> BRIEF
Every line in the listing below from the one with "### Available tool" through the one with "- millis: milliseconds" is to be reproduced exactly, both ends included; leave out the rest.

> THE RECORDS
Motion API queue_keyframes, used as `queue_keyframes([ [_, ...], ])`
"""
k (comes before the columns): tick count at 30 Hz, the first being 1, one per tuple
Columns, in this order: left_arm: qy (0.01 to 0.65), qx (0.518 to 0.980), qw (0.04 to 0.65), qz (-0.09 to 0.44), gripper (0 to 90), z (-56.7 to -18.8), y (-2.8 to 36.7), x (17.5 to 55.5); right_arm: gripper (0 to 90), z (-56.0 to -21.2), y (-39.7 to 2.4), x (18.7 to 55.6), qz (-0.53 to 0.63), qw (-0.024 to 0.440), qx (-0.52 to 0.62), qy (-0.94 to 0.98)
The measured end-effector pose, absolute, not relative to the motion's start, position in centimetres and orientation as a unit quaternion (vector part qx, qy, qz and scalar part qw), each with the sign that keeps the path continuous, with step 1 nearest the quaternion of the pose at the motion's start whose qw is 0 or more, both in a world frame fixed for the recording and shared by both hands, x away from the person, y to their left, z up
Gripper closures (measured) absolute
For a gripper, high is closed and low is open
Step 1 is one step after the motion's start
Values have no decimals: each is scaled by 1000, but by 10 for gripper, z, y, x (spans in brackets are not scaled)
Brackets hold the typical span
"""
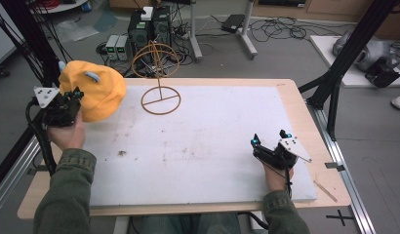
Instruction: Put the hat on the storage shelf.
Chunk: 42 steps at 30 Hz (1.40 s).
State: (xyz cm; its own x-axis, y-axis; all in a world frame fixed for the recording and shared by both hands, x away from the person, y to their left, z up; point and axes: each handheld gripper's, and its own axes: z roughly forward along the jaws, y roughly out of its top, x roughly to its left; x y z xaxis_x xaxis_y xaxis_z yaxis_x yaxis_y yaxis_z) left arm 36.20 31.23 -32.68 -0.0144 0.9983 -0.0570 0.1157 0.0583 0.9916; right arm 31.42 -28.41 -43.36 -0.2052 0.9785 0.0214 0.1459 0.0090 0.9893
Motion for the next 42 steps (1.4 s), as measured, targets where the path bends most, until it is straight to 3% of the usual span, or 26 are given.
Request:
queue_keyframes([
  [9,509,493,502,497,871,-278,302,358,40,-433,-284,312,516,411,478,580],
  [18,484,495,520,502,871,-239,284,369,40,-433,-284,313,521,407,479,578],
  [42,429,571,520,468,870,-195,168,463,41,-433,-282,315,531,402,467,581],
])
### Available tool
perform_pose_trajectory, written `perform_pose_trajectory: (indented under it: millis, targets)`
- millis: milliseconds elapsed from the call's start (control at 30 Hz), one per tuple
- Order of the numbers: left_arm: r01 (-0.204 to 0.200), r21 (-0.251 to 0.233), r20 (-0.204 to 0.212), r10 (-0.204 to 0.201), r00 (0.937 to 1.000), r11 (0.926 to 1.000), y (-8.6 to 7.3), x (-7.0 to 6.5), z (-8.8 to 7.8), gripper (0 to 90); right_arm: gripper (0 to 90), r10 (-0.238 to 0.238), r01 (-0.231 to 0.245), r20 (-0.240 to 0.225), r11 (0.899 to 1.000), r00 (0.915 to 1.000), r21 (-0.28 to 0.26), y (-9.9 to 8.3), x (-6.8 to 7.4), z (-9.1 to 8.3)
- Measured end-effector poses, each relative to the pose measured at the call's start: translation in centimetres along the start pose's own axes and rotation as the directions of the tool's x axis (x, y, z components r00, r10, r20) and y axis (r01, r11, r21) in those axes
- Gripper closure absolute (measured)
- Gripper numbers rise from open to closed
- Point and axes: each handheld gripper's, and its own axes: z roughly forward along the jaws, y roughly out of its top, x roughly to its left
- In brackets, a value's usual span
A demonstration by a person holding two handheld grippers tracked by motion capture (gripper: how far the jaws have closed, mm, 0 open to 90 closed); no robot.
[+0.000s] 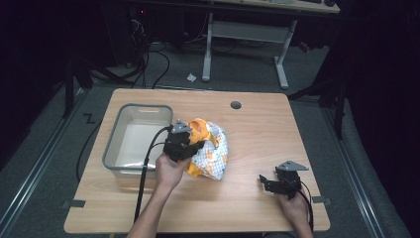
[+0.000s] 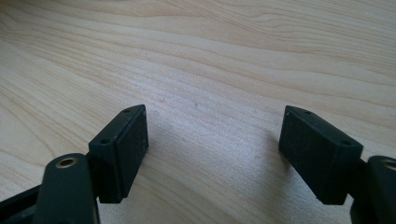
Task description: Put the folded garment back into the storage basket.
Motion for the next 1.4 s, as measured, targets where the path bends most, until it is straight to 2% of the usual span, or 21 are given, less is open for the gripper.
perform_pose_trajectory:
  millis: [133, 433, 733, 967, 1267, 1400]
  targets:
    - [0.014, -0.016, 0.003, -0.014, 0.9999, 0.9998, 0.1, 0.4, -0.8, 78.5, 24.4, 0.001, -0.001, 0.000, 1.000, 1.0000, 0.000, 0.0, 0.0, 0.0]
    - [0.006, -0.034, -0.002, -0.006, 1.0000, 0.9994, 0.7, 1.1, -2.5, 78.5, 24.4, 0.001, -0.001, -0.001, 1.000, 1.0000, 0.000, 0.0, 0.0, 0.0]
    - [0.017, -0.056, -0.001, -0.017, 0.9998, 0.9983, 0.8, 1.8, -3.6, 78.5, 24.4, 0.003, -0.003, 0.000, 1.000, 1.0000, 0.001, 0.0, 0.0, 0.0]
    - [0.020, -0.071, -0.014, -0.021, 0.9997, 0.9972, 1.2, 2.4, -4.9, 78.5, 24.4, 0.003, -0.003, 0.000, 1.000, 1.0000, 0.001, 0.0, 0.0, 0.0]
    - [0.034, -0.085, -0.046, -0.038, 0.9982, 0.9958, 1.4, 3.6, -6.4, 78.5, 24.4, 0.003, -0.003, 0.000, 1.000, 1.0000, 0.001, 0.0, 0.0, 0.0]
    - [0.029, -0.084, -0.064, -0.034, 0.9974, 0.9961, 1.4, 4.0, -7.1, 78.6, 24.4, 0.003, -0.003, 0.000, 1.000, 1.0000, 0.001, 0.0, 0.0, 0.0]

> SOLVED EXERCISE
### Available tool
perform_pose_trajectory, written `perform_pose_trajectory: (indented under it: millis, targets)`
- millis: milliseconds elapsed from the call's start (control at 30 Hz), one per tuple

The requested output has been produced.